Shanghai University, 99 Shangda Rd, Shanghai, 200444, China.
Neural Netw. 2023 Apr;161:359-370. doi: 10.1016/j.neunet.2023.01.047. Epub 2023 Feb 3.
Video summarization has long been used to ease video browsing and plays a more crucial role with the explosion of online videos. In the context of event-centric videos, we aim to extract the corresponding clips of more important events in the video. To tackle the dilemma between the detection precision and the clip completeness faced by previous methods, we present an efficient Boundary-Aware framework for Summary clip Extraction (BASE) to extract summary clips with more precise boundaries while maintaining their completeness. Specifically, we propose a new distance-based importance signal to reflect the progress information in each video. The signal can not only help us to detect boundaries with higher precision, but also make it possible to preserve the clip completeness. For the feature presentation part, we also explore new information types to facilitate video summarization. Our approach outperforms current state-of-the-art video summarization models in terms of more precise clip boundaries and more complete summary clips. Note that we even yield comparable results to manual annotations.

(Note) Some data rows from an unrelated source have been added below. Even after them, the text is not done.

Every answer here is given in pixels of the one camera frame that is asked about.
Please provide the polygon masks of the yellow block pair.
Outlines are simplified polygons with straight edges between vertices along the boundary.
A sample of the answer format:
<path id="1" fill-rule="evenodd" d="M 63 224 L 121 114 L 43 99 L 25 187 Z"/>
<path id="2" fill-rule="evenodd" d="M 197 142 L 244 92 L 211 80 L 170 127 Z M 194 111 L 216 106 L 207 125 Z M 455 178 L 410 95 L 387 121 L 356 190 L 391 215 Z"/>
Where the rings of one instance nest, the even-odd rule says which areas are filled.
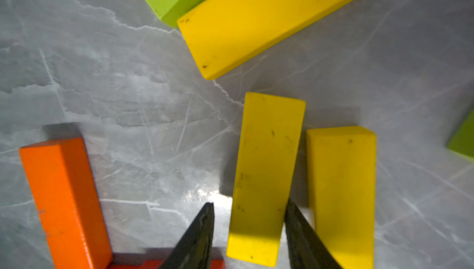
<path id="1" fill-rule="evenodd" d="M 306 132 L 314 228 L 344 269 L 374 267 L 376 145 L 361 126 Z"/>
<path id="2" fill-rule="evenodd" d="M 305 109 L 302 100 L 246 94 L 228 257 L 276 265 Z"/>

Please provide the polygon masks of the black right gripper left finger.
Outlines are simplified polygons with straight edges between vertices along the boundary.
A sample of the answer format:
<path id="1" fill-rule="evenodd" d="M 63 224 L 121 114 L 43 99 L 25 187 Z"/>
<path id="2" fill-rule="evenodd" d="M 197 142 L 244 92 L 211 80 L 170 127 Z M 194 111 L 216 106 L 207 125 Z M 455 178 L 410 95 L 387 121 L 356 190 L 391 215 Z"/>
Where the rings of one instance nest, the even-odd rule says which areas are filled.
<path id="1" fill-rule="evenodd" d="M 160 269 L 209 269 L 214 222 L 214 204 L 207 202 Z"/>

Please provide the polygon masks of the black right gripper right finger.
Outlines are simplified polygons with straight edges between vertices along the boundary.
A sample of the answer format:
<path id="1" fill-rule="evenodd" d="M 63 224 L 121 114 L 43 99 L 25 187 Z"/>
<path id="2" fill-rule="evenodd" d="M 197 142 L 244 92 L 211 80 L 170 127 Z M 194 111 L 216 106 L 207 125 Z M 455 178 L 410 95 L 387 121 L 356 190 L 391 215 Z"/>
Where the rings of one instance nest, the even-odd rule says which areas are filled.
<path id="1" fill-rule="evenodd" d="M 292 269 L 342 269 L 291 199 L 286 206 L 285 228 Z"/>

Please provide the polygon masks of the orange block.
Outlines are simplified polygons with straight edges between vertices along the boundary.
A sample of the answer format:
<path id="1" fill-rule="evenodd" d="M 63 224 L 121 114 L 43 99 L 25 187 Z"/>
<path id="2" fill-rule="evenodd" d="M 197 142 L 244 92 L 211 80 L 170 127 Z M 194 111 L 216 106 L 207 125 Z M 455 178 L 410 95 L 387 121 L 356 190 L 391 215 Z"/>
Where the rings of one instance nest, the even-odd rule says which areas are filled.
<path id="1" fill-rule="evenodd" d="M 112 260 L 83 139 L 58 139 L 19 149 L 57 269 L 105 269 Z"/>

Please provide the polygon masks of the red block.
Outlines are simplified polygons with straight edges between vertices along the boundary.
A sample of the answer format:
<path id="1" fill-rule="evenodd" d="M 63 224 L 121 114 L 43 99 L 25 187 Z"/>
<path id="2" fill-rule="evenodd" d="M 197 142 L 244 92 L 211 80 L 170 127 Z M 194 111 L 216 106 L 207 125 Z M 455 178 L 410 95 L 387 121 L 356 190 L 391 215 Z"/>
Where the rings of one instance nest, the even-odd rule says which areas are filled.
<path id="1" fill-rule="evenodd" d="M 108 269 L 158 269 L 164 260 L 147 260 L 141 265 L 118 265 L 111 264 Z M 226 269 L 225 262 L 223 260 L 212 260 L 211 269 Z"/>

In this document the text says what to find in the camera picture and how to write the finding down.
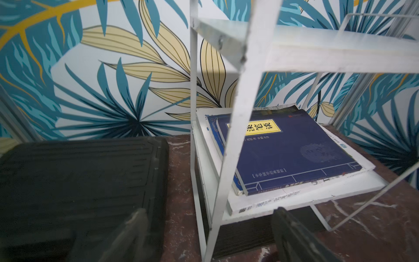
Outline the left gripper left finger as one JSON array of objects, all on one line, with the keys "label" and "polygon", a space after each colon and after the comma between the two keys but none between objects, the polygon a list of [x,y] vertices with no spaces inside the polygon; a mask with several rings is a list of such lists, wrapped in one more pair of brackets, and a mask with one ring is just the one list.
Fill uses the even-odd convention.
[{"label": "left gripper left finger", "polygon": [[121,223],[100,244],[89,251],[80,245],[73,247],[68,262],[140,262],[144,255],[147,235],[147,212],[139,208]]}]

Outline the white two-tier bookshelf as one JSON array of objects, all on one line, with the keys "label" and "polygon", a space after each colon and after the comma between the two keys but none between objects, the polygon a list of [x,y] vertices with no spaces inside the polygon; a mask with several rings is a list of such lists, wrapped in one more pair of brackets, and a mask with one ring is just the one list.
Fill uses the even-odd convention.
[{"label": "white two-tier bookshelf", "polygon": [[231,216],[228,213],[228,197],[233,194],[234,168],[237,166],[244,138],[244,122],[251,116],[256,103],[259,82],[263,76],[275,76],[278,72],[298,72],[312,75],[322,73],[360,73],[366,63],[355,66],[354,54],[360,51],[353,46],[349,52],[341,52],[331,68],[321,65],[322,59],[332,57],[331,49],[317,55],[314,42],[326,45],[322,31],[337,37],[341,30],[360,19],[388,19],[383,31],[390,37],[399,32],[398,25],[417,15],[418,1],[215,1],[226,19],[205,18],[200,1],[190,1],[189,28],[191,33],[191,73],[203,72],[199,38],[207,41],[216,53],[238,70],[237,85],[232,93],[232,119],[239,136],[228,142],[228,154],[214,168],[205,152],[204,137],[199,134],[197,121],[197,84],[191,84],[191,171],[193,192],[204,191],[204,199],[194,198],[195,208],[207,209],[209,232],[204,232],[201,211],[196,219],[199,231],[201,259],[209,262],[218,243],[221,226],[247,221],[268,215],[269,209],[256,210],[249,215]]}]

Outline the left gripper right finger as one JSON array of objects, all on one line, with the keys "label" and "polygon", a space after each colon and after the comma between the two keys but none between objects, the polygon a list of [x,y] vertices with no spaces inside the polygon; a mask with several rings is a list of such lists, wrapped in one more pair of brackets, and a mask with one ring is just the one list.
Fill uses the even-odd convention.
[{"label": "left gripper right finger", "polygon": [[339,262],[340,259],[285,208],[274,210],[272,232],[279,262]]}]

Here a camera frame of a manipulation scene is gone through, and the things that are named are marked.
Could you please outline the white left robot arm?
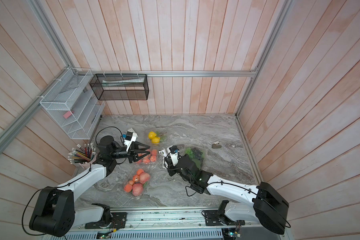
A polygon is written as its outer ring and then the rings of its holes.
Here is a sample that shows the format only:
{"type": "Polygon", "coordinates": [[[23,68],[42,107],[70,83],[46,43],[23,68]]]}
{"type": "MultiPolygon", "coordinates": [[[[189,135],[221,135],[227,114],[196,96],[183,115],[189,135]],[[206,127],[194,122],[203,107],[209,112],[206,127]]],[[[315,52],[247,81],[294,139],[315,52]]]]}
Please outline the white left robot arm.
{"type": "Polygon", "coordinates": [[[99,153],[89,168],[57,186],[36,192],[38,199],[29,222],[29,229],[39,235],[63,237],[72,228],[94,224],[100,228],[115,226],[110,207],[92,204],[76,208],[75,201],[90,187],[109,176],[118,165],[118,159],[135,163],[148,155],[150,146],[137,140],[137,134],[128,132],[121,144],[112,136],[102,137],[97,144],[99,153]]]}

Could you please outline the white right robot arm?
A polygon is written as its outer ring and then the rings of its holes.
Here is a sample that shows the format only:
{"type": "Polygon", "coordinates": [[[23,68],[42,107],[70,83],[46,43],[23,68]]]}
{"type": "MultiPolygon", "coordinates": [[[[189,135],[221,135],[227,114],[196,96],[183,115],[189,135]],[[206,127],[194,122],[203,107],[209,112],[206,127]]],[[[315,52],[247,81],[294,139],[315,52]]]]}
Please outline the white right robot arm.
{"type": "Polygon", "coordinates": [[[270,184],[246,185],[200,170],[188,155],[166,154],[164,167],[170,176],[179,175],[198,194],[222,196],[217,220],[228,225],[237,221],[258,222],[269,231],[282,235],[291,225],[287,221],[289,203],[270,184]]]}

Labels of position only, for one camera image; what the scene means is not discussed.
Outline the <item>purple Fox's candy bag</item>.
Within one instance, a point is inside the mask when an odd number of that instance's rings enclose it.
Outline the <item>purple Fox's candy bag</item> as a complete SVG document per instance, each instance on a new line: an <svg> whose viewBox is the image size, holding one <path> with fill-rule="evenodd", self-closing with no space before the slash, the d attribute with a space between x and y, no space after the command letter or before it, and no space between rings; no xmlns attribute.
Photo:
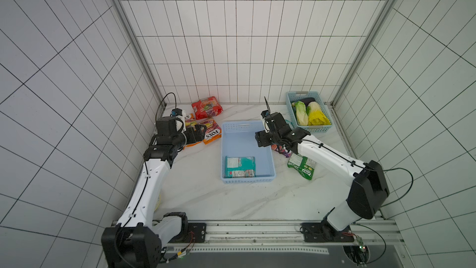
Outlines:
<svg viewBox="0 0 476 268"><path fill-rule="evenodd" d="M273 144L271 146L271 149L273 151L276 151L280 155L285 156L286 158L289 158L292 155L292 152L290 150L287 150L284 146L281 146L281 145Z"/></svg>

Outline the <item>light blue plastic basket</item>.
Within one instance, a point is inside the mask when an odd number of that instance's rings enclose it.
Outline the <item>light blue plastic basket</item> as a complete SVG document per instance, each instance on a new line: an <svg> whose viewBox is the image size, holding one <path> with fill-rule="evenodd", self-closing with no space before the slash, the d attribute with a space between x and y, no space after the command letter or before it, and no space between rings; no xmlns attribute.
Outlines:
<svg viewBox="0 0 476 268"><path fill-rule="evenodd" d="M225 184L271 182L276 170L271 148L259 147L255 134L264 130L261 120L227 121L221 126L221 180ZM230 177L226 172L228 158L254 157L254 177Z"/></svg>

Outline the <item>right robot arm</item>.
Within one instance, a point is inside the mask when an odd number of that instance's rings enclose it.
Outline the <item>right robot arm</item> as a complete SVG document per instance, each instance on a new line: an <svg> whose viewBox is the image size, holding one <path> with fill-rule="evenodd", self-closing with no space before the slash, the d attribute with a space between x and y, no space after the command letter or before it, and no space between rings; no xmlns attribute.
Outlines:
<svg viewBox="0 0 476 268"><path fill-rule="evenodd" d="M389 197L389 188L381 165L344 155L318 140L309 131L291 128L279 112L261 113L264 130L255 133L259 147L278 145L294 154L322 165L350 187L347 199L333 208L320 223L326 232L342 232L364 218L372 219Z"/></svg>

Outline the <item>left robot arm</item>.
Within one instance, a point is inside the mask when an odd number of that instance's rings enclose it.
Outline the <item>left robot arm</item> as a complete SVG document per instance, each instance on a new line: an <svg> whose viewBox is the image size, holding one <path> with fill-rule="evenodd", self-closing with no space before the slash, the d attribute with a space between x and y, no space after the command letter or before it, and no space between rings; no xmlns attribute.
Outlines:
<svg viewBox="0 0 476 268"><path fill-rule="evenodd" d="M110 268L156 268L186 255L195 243L183 212L167 213L156 222L154 213L162 185L191 131L180 109L156 120L156 133L143 155L143 167L129 204L113 227L104 230L101 244Z"/></svg>

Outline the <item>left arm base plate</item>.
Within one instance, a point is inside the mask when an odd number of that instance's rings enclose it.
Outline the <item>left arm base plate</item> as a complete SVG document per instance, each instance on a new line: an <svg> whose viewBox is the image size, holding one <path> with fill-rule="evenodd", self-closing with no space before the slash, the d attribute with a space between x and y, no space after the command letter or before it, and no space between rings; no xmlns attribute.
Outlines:
<svg viewBox="0 0 476 268"><path fill-rule="evenodd" d="M206 223L189 223L185 235L178 240L179 243L204 243L207 234Z"/></svg>

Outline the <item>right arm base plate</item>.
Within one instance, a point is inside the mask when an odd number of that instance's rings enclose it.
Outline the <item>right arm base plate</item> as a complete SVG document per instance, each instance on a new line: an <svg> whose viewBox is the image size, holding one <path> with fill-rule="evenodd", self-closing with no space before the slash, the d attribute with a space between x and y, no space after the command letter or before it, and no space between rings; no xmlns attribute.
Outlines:
<svg viewBox="0 0 476 268"><path fill-rule="evenodd" d="M336 231L326 222L302 223L299 229L306 243L353 243L354 237Z"/></svg>

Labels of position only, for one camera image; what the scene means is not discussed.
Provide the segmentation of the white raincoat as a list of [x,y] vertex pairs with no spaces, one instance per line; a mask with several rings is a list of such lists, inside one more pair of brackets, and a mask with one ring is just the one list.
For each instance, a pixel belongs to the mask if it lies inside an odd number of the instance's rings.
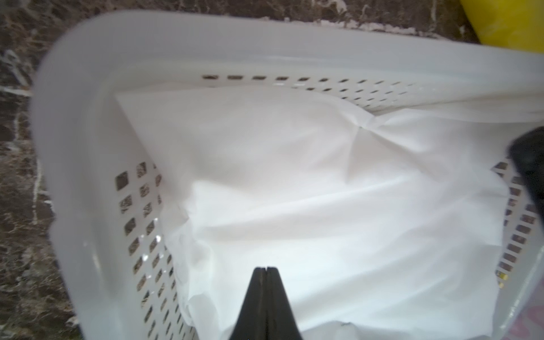
[[305,339],[489,336],[509,189],[493,170],[542,96],[379,116],[268,86],[116,96],[156,164],[181,313],[227,339],[276,267]]

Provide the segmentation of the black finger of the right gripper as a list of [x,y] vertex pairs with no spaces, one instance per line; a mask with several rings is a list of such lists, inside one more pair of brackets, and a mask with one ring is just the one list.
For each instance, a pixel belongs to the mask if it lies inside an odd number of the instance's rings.
[[543,126],[513,140],[508,156],[521,177],[527,196],[543,222]]

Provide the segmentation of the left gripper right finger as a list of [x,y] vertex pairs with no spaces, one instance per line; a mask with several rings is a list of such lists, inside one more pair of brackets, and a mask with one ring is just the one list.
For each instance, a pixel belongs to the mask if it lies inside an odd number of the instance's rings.
[[279,270],[266,269],[266,338],[302,340]]

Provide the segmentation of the yellow raincoat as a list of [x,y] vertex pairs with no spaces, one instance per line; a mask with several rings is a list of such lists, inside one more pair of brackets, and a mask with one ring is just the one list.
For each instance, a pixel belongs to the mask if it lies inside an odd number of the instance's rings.
[[542,0],[461,0],[484,45],[543,53]]

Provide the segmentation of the white perforated plastic basket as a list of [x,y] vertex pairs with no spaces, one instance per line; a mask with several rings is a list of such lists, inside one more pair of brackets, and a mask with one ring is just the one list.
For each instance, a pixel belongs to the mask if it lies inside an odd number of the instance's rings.
[[158,221],[161,176],[121,91],[287,86],[373,113],[543,93],[543,56],[311,24],[166,11],[83,22],[49,51],[31,130],[55,206],[50,239],[85,339],[197,339]]

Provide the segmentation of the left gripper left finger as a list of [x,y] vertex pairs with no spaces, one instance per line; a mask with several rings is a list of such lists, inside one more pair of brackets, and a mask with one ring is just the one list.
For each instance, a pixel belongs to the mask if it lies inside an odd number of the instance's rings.
[[230,339],[261,340],[266,338],[266,269],[253,271],[245,299]]

视频摘要技术长期以来一直用于方便视频浏览,并且随着在线视频的爆炸式增长发挥着更为关键的作用。在以事件为中心的视频背景下,我们旨在提取视频中更重要事件的相应片段。为了解决先前方法所面临的检测精度和片段完整性之间的困境,我们提出了一种高效的用于摘要片段提取的边界感知框架(BASE),以提取具有更精确边界同时保持其完整性的摘要片段。具体而言,我们提出了一种基于新距离的重要性信号来反映每个视频中的进度信息。该信号不仅可以帮助我们以更高的精度检测边界,还能够保留片段的完整性。对于特征呈现部分,我们还探索了新的信息类型以促进视频摘要。我们的方法在更精确的片段边界和更完整的摘要片段方面优于当前最先进的视频摘要模型。请注意,我们甚至能产生与人工标注相当的结果。